[Opening Dataset entries section]

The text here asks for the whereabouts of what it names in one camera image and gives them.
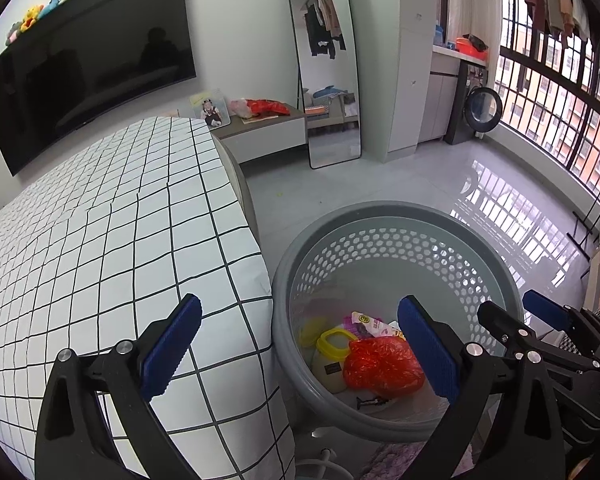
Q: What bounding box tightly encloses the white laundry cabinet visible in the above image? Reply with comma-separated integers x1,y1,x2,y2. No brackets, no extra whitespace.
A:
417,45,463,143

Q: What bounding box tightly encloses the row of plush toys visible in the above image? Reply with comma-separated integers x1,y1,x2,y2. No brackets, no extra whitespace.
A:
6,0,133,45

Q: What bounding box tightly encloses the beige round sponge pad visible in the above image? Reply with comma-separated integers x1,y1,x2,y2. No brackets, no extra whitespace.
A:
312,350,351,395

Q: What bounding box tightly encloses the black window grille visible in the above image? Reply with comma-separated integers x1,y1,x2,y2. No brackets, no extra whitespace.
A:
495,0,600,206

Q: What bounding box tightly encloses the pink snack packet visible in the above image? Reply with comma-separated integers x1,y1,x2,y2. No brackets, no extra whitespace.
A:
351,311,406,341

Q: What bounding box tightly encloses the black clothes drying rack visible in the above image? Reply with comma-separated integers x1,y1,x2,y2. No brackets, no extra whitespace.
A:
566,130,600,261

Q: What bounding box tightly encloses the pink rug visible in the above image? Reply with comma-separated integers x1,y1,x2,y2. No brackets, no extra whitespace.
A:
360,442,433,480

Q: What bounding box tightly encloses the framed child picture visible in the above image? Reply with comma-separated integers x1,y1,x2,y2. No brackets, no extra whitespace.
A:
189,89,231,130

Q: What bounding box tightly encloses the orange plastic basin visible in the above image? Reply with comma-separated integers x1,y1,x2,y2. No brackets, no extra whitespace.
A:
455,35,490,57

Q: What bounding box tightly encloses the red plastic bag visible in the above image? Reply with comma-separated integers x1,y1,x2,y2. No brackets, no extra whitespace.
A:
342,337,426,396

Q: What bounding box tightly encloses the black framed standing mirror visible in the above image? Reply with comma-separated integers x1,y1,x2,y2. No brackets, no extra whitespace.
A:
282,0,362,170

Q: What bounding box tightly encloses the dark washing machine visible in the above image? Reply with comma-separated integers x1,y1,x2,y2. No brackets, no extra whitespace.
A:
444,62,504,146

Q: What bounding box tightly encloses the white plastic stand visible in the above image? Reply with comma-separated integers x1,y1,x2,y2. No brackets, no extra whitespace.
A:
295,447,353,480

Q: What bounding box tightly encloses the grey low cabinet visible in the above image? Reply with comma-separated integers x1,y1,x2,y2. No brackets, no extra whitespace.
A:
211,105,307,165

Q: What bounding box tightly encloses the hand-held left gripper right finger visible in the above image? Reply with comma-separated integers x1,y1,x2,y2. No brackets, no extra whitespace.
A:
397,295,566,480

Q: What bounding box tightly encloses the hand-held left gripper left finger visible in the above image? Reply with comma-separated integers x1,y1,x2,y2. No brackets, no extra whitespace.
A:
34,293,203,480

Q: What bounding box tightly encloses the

[Closing Dataset entries section]
[Opening Dataset entries section]

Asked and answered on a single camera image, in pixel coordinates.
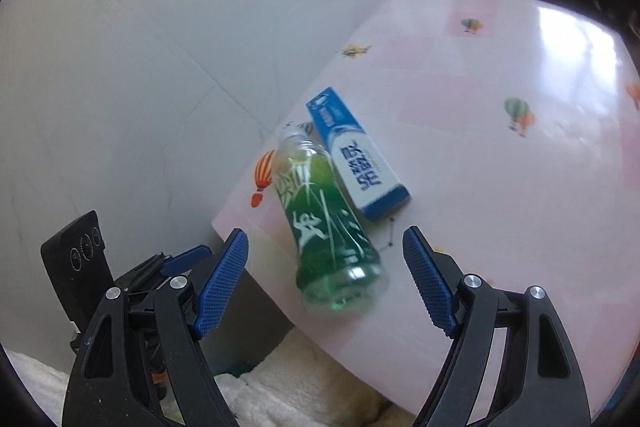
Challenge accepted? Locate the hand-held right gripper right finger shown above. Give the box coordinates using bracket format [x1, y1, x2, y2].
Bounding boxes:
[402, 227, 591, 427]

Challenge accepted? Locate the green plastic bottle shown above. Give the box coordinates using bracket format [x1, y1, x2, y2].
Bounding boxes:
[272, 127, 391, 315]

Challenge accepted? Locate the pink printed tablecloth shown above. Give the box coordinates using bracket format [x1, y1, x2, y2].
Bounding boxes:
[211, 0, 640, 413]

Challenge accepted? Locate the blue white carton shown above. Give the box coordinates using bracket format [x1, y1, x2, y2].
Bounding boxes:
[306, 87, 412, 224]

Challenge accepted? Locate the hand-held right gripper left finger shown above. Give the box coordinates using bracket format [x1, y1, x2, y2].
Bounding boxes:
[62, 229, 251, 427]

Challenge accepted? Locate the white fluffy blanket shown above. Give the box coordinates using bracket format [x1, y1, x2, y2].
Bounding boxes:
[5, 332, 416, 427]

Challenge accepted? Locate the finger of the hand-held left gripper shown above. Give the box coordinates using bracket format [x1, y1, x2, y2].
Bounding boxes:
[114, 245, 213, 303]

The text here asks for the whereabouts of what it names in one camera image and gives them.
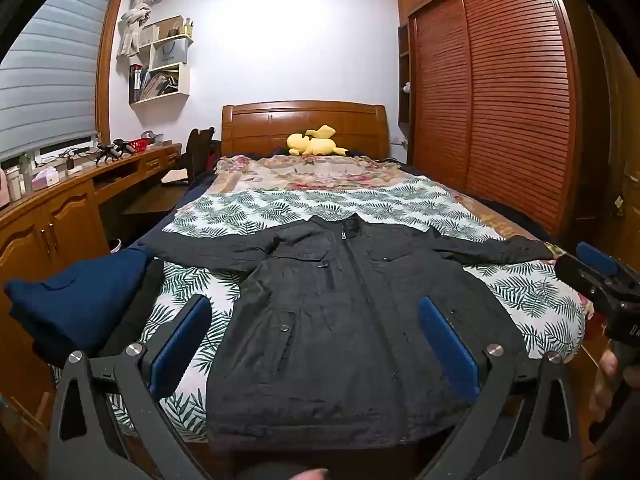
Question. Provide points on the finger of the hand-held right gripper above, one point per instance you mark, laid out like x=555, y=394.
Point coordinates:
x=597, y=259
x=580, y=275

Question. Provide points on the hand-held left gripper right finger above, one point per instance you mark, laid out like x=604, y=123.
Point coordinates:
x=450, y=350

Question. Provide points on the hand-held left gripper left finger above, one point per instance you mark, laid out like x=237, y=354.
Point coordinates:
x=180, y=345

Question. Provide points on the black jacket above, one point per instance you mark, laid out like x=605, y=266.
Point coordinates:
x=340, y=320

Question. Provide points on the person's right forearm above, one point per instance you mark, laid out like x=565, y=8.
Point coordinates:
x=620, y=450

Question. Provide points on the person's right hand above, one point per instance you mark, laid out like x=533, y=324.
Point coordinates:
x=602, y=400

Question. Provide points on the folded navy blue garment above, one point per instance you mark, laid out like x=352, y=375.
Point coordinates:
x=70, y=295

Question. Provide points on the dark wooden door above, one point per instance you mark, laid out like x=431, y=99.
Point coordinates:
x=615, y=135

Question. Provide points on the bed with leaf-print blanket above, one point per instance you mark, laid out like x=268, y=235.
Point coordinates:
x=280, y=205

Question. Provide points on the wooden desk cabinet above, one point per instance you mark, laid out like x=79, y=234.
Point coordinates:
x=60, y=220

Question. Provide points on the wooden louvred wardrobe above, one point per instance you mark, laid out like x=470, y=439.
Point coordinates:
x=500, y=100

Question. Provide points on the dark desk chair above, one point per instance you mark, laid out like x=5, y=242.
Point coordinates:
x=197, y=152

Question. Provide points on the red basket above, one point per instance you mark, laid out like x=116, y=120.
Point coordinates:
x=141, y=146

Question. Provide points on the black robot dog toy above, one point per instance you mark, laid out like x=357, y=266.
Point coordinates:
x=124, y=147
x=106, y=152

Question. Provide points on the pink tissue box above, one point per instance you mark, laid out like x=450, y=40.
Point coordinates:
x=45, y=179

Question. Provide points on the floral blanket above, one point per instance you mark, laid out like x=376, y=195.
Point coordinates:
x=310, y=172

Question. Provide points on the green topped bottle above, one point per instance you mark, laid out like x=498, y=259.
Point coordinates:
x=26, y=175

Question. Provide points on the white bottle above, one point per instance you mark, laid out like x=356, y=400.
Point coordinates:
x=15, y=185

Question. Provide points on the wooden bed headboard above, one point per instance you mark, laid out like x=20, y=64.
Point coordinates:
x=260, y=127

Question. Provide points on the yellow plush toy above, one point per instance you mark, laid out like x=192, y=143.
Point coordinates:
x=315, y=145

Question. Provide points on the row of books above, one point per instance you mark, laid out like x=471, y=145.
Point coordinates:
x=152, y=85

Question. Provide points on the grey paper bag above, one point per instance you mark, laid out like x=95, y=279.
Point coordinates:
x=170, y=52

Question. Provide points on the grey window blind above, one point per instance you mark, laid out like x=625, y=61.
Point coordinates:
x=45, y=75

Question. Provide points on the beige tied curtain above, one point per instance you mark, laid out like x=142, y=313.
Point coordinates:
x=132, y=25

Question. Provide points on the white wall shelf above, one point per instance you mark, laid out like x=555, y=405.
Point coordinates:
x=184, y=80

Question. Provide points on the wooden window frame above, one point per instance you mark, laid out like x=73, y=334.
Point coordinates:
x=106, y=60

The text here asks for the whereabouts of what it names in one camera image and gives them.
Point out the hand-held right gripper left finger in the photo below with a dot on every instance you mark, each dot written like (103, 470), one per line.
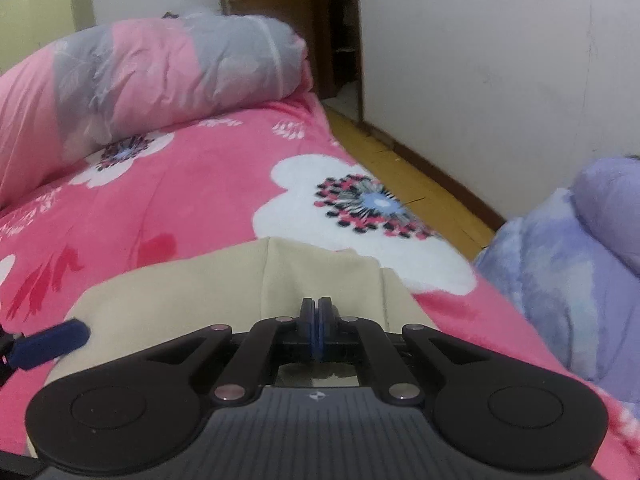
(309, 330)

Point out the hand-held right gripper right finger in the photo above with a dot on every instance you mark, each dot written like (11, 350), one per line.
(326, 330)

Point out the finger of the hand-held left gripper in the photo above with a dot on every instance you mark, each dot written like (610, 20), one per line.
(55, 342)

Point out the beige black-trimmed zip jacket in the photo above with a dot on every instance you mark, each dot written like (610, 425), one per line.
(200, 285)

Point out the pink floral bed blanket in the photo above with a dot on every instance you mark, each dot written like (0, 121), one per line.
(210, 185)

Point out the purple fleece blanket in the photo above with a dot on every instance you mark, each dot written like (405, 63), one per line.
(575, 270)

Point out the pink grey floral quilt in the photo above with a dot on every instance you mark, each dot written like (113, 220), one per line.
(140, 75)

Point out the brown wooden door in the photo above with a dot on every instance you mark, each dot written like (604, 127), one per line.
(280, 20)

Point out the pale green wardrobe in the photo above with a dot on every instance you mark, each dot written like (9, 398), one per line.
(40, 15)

[Closing Dataset entries section]

Note every line of the records that holds the word "plush", and copy it.

_Output for this exercise_
Q: What bounding box tightly encloses the row of plush toys visible in the above image? Reply with comma-separated integers x1,y1,x2,y2. No brackets, no extra whitespace.
Question. Provide points on the yellow plush toy above, one point per instance you mark, laid out like x=192, y=143.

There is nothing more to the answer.